People making pharmaceutical products liability claims must prove the product has a defect and meets specific criteria to be considered dangerous.

Defective pharmaceutical products can expose people in Williamsport to serious injuries, permanent disablement and even life-threatening complications. When these defects arise due to oversights or negligent decisions on the part of drug makers, victims may have legal recourse. However, victims must meet various criteria to secure compensation. Besides proving that they suffered physical injuries from the product in question, victims must complete all of the following tasks.

Documenting product defects

People who file pharmaceutical products liability claims must first show that the product suffered from a dangerous defect. The three recognized categories of defects are as follows:

  • Design defects. These pharmaceutical products are inherently dangerous, even when they are produced exactly according to manufacturer specifications.
  • Failure to warn. These products are dangerous because manufacturers have not provided appropriate warnings or instructions about a drug’s intended uses, side effects or contraindications.
  • Manufacturing defects. These products are harmful due to unintentional flaws in the production process. Consequently, these defects only affect random products in a line, rather than the entire line.

The Pennsylvania Supreme Court has held that Food and Drug Administration approval of a pharmaceutical product does not protect a company from claims that involve the first two defects. Even if the FDA reviewed a drug and the warnings that accompany it, people who suffer injuries due to the drug’s defects may still make claims.

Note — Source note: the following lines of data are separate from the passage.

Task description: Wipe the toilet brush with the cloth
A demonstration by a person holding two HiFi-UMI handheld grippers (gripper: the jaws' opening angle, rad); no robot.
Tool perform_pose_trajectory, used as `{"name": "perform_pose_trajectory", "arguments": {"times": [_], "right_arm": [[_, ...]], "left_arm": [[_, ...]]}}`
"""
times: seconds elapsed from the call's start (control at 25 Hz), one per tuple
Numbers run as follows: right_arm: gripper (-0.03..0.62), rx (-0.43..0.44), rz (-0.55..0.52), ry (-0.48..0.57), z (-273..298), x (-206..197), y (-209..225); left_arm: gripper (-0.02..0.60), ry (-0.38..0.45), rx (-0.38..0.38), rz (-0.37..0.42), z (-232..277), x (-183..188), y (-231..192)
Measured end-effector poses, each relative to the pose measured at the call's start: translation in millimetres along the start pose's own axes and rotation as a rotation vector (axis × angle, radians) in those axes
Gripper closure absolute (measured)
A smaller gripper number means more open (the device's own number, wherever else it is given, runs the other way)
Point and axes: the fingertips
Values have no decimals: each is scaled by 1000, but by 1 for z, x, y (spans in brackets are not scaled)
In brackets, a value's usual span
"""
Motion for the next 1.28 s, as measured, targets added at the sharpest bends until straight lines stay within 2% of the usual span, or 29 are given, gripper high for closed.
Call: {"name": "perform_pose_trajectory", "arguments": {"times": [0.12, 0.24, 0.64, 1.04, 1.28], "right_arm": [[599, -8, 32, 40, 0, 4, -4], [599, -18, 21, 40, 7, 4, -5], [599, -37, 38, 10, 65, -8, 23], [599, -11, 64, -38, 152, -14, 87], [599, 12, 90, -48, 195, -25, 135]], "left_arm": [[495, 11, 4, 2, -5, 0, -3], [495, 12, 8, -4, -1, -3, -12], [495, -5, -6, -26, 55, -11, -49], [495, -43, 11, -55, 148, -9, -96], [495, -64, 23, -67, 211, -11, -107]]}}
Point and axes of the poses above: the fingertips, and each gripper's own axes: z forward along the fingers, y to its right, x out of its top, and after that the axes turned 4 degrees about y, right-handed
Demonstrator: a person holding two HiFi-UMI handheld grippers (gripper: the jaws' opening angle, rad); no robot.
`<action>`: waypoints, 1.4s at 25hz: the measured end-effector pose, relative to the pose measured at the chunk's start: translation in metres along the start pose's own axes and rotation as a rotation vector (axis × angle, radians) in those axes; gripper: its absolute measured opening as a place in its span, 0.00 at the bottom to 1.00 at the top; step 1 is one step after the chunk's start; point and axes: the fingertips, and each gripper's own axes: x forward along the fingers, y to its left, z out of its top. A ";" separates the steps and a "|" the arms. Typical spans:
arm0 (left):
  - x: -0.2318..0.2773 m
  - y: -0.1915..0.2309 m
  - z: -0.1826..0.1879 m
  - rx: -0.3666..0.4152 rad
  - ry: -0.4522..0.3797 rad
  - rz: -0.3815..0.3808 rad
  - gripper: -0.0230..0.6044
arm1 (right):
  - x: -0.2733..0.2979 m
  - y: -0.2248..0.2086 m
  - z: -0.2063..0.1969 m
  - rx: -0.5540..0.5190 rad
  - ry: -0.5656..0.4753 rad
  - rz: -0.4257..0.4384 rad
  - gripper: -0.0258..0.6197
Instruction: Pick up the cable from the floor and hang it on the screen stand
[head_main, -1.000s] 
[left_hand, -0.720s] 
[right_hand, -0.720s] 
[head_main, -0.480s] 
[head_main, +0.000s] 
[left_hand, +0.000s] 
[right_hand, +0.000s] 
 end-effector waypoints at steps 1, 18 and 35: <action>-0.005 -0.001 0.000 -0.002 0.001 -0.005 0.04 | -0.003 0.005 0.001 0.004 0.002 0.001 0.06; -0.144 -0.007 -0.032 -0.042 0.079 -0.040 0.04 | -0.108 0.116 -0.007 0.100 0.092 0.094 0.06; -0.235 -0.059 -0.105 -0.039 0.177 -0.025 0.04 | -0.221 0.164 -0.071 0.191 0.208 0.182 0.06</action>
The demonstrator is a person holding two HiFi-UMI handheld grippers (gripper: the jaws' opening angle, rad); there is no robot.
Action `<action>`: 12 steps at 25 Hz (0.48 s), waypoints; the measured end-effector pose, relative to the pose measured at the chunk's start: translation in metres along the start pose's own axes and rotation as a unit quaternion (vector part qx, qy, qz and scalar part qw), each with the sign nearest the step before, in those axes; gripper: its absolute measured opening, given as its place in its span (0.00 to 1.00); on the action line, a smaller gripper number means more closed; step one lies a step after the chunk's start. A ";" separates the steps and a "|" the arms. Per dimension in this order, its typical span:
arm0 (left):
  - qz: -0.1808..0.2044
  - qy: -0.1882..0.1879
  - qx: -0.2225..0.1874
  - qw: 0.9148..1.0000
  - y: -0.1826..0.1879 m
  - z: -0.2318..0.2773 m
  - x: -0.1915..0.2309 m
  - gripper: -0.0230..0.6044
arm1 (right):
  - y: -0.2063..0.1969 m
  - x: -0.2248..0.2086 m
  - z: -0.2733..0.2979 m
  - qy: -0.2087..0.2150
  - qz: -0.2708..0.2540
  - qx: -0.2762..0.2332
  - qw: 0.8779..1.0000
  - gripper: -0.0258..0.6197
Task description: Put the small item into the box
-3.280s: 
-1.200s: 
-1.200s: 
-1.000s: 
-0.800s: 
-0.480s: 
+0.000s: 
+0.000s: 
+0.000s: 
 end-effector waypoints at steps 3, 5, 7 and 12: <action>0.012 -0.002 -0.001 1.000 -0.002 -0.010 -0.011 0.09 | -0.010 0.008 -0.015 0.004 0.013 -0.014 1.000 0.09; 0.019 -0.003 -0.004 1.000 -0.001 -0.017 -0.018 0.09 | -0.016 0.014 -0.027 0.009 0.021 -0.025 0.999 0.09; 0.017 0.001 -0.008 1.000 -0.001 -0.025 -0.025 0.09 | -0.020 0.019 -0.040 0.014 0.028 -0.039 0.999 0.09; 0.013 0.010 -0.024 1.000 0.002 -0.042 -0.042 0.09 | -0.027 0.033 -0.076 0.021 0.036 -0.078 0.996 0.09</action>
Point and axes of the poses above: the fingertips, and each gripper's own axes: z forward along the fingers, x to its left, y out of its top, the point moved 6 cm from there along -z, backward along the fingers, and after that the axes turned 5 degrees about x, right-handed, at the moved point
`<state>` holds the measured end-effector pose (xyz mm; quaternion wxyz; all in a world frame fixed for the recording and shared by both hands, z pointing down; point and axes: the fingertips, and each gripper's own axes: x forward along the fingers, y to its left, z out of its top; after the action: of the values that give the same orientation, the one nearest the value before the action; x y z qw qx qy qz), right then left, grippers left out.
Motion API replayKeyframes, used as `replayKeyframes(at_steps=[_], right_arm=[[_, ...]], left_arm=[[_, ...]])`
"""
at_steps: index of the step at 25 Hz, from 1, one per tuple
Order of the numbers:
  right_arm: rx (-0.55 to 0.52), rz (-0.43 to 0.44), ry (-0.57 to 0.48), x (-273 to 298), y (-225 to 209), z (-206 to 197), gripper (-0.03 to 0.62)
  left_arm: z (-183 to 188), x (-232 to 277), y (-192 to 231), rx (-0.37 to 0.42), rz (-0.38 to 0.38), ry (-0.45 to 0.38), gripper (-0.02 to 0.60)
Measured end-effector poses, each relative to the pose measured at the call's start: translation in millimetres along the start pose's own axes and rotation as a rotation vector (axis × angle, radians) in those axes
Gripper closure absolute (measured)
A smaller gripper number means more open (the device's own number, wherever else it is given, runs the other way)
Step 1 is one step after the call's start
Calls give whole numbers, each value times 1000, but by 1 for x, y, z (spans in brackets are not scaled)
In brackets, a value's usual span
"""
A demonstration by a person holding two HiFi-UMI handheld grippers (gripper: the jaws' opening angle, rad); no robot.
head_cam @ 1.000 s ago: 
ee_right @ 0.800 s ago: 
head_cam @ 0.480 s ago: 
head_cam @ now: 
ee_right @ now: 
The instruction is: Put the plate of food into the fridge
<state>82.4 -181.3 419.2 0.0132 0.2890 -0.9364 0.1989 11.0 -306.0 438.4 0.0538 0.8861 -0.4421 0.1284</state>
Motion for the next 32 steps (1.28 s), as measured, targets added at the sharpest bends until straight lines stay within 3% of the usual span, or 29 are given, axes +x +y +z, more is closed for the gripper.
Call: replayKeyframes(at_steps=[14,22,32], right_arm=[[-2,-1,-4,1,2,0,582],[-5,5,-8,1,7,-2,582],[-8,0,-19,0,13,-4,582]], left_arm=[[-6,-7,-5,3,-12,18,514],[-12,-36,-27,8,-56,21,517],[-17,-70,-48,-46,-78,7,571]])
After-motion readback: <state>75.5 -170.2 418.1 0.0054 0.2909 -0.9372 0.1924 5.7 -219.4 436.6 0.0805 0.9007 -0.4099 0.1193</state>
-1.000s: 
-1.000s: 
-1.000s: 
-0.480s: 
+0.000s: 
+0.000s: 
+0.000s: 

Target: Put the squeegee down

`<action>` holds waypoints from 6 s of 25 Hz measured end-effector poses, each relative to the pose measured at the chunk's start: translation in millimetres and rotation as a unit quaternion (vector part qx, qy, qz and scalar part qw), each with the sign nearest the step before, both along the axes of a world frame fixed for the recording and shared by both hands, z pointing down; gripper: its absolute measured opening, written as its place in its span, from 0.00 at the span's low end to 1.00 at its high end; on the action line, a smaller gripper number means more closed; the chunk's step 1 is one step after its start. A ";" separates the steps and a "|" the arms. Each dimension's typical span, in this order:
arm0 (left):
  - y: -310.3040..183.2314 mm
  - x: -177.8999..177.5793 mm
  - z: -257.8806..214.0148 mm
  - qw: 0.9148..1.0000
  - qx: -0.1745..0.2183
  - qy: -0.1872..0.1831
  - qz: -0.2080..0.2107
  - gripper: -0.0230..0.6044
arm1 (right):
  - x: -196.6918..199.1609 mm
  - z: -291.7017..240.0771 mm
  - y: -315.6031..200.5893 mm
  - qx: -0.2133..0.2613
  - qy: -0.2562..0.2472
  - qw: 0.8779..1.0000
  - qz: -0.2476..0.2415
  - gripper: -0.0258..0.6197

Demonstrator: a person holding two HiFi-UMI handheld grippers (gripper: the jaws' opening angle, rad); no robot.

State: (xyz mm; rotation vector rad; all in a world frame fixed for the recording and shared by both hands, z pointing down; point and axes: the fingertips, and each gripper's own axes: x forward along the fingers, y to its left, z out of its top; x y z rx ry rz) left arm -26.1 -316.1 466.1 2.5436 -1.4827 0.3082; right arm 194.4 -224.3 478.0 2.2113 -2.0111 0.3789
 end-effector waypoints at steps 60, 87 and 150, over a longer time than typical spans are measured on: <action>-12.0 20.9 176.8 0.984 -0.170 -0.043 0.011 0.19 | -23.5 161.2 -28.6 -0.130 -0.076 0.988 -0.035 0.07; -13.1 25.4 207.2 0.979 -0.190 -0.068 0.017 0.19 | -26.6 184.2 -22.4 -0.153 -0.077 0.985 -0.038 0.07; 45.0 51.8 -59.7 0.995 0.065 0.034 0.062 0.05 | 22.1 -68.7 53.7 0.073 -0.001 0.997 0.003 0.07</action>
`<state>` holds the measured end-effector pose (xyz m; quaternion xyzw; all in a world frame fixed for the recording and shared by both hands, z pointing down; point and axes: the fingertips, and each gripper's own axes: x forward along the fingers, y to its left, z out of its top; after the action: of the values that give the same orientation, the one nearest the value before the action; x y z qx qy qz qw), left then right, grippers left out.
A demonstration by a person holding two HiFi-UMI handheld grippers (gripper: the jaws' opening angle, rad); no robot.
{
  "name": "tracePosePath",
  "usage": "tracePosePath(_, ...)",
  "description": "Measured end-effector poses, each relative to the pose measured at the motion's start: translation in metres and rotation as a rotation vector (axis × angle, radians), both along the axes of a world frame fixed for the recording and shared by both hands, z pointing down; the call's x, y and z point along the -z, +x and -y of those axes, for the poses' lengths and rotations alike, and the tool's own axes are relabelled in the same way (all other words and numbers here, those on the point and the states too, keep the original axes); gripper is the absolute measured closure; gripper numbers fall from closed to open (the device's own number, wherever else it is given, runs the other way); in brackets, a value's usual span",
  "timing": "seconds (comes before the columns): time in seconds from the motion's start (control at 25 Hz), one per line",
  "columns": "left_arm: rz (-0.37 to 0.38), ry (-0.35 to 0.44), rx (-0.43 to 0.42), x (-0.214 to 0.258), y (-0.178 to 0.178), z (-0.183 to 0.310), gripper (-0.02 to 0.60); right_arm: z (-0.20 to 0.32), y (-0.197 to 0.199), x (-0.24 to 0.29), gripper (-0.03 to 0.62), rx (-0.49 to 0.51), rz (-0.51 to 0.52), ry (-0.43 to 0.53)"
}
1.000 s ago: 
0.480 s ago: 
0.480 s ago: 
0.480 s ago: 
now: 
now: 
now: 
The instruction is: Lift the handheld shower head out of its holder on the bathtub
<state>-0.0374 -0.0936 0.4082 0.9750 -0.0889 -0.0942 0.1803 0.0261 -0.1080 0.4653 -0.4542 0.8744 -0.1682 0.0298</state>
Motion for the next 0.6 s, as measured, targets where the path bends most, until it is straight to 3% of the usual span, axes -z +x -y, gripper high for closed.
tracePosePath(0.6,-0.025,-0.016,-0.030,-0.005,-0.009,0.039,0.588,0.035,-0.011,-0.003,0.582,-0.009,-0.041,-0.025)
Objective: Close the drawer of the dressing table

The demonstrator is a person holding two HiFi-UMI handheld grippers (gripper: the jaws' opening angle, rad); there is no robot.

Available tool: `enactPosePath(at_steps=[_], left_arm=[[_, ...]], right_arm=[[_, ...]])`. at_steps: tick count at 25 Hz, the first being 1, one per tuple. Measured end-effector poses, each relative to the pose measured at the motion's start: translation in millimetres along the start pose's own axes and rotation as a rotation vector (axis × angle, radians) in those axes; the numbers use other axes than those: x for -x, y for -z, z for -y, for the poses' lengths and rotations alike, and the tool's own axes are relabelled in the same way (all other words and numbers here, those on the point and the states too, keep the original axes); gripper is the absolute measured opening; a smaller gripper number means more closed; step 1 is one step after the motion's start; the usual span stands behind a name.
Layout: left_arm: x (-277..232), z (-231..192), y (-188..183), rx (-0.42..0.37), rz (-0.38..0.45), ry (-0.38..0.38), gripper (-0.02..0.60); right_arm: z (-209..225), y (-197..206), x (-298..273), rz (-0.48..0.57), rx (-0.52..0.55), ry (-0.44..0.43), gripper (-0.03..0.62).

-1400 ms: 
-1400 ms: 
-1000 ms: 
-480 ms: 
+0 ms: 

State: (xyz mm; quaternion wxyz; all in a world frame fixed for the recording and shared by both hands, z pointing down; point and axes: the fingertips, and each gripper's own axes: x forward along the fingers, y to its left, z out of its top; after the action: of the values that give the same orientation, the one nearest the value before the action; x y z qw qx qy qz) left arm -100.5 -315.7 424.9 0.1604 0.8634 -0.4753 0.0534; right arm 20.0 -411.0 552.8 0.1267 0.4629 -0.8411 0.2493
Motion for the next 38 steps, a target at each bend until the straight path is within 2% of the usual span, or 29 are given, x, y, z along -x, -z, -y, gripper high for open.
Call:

Proving defects meet legal criteria

Unfortunately, not all dangerous or defective products provide grounds for products liability claims. In 2013, the Pennsylvania Supreme Court held that a product must meet one of two criteria in order to be considered dangerously defective. The product must pose a danger beyond what a reasonable person would anticipate. Alternately, the risk associated with using a product must significantly outweigh the difficulty or expense involved in mitigating that risk.

Satisfying claim deadlines

In Pennsylvania, people who have suffered harm due to defective pharmaceutical products have a limited amount of time to make claims. State law requires victims, including those seeking assistance from a traumatic brain injury lawyer, to file claims for any injury resulting from another party’s negligence within two years. This statute of limitations begins running at the date of injury.

Unfortunately, satisfying all of these legal criteria and proving that a pharmaceutical product was dangerously defective may be challenging. Consequently, people who have suffered injuries from these products may want to consider discussing their options with a products liability attorney. An attorney might be able to evaluate the strength of a person’s claim and provide advice on options for seeking recourse.

Attorney Cliff Rieders

Attorney Cliff RiedersCliff Rieders is a Nationally Board Certified Trial Lawyer practicing personal injury law. A large part of his practice involves multi-district litigation, including cases related to pharmaceuticals, vitamin supplements and medical devices. He is admitted in several state and federal courts, as well as the Supreme Court of the United States. Rieders is the past regional president of the Federal Bar Association and is a life member of the distinguished American Law Institute, which promulgates proposed rules adopted by many state courts. He is a past president of the Pennsylvania Association for Justice, formerly Pennsylvania Trial Lawyers Association. As a founder of the Pennsylvania Patient Safety Authority, he served on the Board for 15 years.

Not only has Rieders held many highly esteemed, leadership positions, he authored legislation related to the Patient Safety Authority and the Mcare Act, which governs medical and hospital liability actions in Pennsylvania. He authored texts upon which both practitioners and judges rely, including Pennsylvania Malpractice Laws and Forms, and Financial Responsibility Law Issues in Pennsylvania, the latter governing auto and truck collisions in Pennsylvania. In addition, he wrote several books on the practice of law in Pennsylvania regarding wrongful death and survivor actions, insurance bad faith, legal malpractice claims and worker rights, among others. Rieders also serves as a resource to practitioners as a regular speaker for Celesq, an arm of the world’s largest legal publisher, Thomson Reuters West Publishing.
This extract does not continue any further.